-- THE PROBLEM --
Please state how many lines of the data contain "pink". The number by itself is enough.

(Data records)
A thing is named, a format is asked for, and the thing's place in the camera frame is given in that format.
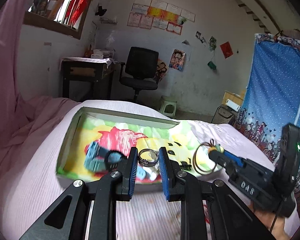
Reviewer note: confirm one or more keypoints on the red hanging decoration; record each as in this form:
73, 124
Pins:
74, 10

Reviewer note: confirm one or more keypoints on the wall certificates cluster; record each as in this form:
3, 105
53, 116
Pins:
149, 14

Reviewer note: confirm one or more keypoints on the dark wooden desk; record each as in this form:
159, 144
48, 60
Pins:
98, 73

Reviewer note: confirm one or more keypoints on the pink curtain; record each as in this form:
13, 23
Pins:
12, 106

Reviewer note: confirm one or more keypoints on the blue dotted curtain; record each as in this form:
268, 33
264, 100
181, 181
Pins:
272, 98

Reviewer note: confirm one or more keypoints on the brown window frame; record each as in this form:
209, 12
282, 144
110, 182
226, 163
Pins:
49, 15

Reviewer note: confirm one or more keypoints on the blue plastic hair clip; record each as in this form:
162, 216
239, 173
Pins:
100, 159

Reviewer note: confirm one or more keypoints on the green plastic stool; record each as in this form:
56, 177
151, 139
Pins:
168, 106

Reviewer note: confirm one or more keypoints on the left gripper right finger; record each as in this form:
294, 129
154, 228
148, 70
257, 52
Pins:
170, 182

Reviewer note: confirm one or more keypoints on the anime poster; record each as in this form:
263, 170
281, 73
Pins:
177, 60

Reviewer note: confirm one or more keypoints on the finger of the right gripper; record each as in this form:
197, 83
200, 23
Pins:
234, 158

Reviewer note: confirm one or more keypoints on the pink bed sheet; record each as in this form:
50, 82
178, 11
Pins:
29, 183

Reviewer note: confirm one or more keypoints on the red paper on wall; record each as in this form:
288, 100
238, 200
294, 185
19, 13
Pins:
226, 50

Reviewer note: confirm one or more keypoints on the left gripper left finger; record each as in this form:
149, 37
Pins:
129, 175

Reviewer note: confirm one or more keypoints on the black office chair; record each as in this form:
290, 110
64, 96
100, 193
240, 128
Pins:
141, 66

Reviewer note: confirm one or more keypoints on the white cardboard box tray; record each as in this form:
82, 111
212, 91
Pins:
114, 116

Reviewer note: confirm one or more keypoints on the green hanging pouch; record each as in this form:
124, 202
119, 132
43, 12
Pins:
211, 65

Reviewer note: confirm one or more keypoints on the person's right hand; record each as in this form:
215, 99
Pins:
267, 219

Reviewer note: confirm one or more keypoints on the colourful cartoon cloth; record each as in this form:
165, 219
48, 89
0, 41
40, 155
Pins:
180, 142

---

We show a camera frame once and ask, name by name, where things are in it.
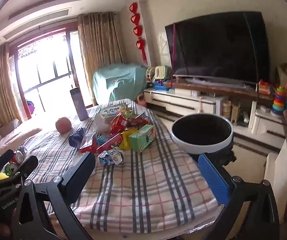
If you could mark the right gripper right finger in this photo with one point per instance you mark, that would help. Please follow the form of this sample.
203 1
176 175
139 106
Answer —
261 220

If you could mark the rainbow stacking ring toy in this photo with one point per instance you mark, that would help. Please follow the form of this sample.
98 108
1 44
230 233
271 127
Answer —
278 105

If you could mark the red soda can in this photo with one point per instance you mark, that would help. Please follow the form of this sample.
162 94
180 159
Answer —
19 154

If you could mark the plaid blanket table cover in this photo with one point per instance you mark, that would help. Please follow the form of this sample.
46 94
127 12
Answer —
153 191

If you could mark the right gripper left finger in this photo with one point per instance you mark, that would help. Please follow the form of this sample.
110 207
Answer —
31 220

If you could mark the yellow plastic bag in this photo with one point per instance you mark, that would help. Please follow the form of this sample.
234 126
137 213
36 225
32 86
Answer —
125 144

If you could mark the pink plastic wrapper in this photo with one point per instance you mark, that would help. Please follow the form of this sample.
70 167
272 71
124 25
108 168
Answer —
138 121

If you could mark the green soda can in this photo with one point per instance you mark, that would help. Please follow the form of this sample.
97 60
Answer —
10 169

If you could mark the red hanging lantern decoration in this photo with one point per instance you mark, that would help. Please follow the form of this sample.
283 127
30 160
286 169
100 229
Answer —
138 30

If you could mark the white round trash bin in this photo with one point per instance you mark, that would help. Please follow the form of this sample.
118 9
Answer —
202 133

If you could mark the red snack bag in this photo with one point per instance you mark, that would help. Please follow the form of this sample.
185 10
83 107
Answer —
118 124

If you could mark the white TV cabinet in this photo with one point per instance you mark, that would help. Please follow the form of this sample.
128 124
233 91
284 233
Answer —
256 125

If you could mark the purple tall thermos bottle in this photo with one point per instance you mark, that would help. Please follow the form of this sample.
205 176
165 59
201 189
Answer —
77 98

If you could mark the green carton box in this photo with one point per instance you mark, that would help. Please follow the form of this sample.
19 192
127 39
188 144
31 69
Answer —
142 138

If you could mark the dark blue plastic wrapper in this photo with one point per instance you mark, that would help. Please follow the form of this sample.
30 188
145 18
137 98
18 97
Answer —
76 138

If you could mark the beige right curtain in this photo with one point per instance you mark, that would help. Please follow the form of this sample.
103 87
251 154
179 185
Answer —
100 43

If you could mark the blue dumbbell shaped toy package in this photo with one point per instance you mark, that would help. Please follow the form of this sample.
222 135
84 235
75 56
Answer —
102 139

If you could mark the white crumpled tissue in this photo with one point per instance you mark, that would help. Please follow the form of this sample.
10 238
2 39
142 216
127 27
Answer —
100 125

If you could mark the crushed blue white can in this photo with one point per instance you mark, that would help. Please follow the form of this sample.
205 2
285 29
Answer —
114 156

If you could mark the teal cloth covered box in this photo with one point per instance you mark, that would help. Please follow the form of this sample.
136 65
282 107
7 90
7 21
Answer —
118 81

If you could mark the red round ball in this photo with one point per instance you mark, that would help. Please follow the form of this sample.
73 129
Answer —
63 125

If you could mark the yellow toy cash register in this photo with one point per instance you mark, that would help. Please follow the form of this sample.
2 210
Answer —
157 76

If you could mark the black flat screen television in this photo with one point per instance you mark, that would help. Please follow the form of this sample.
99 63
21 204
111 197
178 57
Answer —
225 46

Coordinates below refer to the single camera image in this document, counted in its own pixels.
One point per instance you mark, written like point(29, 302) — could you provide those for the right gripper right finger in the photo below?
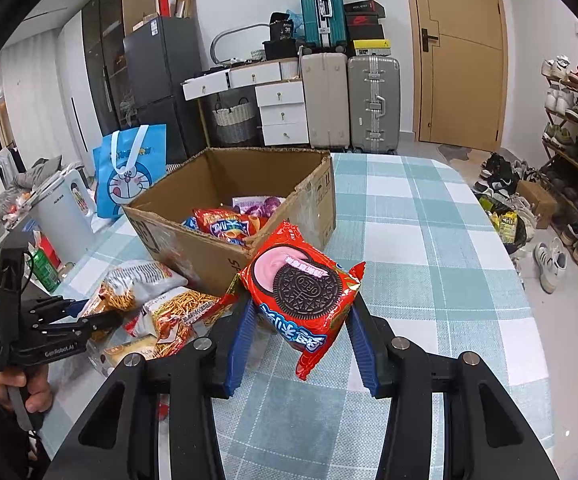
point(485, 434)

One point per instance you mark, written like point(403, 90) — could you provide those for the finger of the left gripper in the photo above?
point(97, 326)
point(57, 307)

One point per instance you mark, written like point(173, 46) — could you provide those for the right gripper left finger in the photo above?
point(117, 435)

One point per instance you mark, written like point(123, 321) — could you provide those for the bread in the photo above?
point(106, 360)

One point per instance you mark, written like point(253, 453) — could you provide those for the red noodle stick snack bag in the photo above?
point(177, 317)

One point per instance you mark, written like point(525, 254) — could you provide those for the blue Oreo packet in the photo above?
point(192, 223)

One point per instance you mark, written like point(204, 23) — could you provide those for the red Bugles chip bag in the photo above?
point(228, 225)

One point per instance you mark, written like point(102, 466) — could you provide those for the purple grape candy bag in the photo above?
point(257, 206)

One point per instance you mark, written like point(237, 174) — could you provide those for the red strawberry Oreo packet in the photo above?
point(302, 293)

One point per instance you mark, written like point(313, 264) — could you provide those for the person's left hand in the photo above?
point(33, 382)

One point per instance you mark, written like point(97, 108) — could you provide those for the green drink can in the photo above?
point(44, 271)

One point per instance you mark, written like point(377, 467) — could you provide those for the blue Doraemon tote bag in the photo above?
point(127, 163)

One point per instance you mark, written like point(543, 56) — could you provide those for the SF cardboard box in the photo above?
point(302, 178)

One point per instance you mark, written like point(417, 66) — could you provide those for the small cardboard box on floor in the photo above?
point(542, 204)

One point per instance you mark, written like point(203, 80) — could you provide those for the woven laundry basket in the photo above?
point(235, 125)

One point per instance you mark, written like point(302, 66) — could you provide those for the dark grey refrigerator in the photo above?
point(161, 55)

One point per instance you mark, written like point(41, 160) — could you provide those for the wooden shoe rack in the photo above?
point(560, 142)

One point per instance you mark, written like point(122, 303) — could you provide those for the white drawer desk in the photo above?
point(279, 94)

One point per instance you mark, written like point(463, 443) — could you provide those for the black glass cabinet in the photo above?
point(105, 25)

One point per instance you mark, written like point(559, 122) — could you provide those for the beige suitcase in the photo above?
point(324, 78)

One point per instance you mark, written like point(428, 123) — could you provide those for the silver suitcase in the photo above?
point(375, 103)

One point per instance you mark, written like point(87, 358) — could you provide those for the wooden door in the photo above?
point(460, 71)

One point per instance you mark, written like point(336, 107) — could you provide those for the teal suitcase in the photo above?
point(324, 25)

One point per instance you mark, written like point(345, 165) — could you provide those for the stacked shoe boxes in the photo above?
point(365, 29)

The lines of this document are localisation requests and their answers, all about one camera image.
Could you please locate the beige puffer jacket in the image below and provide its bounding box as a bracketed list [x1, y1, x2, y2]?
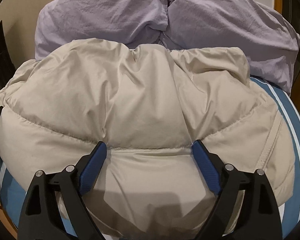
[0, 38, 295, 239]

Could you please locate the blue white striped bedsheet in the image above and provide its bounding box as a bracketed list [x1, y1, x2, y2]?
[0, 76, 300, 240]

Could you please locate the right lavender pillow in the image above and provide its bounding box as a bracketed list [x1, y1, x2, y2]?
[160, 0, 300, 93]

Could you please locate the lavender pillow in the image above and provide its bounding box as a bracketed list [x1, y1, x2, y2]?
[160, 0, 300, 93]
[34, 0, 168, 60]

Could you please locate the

---

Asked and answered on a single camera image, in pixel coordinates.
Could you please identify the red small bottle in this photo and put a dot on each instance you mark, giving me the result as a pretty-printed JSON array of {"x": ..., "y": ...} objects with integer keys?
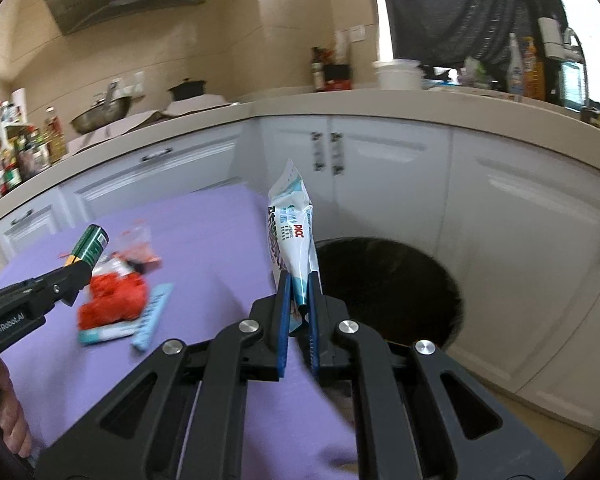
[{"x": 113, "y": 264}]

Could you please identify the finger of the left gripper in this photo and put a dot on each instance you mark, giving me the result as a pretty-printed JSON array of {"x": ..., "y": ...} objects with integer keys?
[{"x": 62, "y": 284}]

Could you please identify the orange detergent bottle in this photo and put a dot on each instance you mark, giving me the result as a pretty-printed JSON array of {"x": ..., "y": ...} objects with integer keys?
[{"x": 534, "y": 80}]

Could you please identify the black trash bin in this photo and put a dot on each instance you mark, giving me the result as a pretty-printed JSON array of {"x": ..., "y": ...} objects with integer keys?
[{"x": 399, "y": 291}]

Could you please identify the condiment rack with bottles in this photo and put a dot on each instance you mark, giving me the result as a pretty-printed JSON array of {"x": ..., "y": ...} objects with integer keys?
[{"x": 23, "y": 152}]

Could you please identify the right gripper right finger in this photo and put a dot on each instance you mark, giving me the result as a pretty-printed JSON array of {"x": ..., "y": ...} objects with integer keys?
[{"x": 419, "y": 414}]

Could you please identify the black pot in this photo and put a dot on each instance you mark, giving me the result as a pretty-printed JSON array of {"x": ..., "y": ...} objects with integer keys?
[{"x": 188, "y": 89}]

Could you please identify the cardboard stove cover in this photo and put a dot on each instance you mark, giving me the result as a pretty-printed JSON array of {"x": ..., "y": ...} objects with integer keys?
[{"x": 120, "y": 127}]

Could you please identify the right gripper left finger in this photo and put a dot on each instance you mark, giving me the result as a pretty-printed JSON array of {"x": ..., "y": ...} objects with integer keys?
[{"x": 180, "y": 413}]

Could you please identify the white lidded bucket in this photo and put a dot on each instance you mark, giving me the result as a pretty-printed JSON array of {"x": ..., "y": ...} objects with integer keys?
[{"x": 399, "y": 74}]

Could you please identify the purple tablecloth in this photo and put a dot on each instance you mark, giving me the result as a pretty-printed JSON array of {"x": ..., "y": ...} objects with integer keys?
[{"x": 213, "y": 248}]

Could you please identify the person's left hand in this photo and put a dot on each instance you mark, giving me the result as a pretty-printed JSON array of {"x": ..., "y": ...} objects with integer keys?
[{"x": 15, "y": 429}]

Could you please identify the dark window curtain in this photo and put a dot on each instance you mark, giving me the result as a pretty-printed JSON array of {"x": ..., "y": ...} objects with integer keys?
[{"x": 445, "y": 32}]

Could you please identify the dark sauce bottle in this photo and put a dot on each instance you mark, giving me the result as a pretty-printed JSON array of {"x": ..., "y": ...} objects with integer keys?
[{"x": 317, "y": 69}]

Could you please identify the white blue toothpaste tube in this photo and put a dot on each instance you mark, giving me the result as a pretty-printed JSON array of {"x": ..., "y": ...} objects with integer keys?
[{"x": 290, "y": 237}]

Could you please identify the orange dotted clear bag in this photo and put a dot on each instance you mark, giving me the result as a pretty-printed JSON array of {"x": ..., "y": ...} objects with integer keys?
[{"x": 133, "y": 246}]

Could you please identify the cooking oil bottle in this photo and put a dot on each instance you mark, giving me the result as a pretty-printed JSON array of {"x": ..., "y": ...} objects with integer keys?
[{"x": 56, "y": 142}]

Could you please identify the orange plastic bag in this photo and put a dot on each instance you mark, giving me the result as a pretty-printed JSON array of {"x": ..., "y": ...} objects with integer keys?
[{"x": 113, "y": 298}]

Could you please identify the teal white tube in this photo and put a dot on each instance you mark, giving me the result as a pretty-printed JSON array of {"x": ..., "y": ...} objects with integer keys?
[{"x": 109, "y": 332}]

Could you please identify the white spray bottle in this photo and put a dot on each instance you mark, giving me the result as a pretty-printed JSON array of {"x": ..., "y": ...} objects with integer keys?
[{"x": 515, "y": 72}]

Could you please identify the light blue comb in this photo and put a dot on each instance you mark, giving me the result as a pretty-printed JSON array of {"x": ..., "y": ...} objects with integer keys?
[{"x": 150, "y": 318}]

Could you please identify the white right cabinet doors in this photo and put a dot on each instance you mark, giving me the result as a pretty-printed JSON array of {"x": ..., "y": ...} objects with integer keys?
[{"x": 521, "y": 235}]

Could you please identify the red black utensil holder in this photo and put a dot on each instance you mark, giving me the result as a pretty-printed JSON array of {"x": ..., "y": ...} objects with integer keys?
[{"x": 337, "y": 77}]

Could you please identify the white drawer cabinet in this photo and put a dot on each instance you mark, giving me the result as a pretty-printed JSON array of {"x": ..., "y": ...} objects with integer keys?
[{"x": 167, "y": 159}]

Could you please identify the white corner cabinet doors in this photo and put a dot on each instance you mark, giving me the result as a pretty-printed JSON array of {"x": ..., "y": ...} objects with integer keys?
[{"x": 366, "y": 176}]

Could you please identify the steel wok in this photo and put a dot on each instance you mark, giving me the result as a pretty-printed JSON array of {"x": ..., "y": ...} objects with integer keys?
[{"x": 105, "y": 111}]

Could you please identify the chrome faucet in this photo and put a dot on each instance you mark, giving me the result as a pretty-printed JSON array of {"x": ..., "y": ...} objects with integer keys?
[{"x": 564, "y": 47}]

-- ANSWER TO THE EXERCISE --
3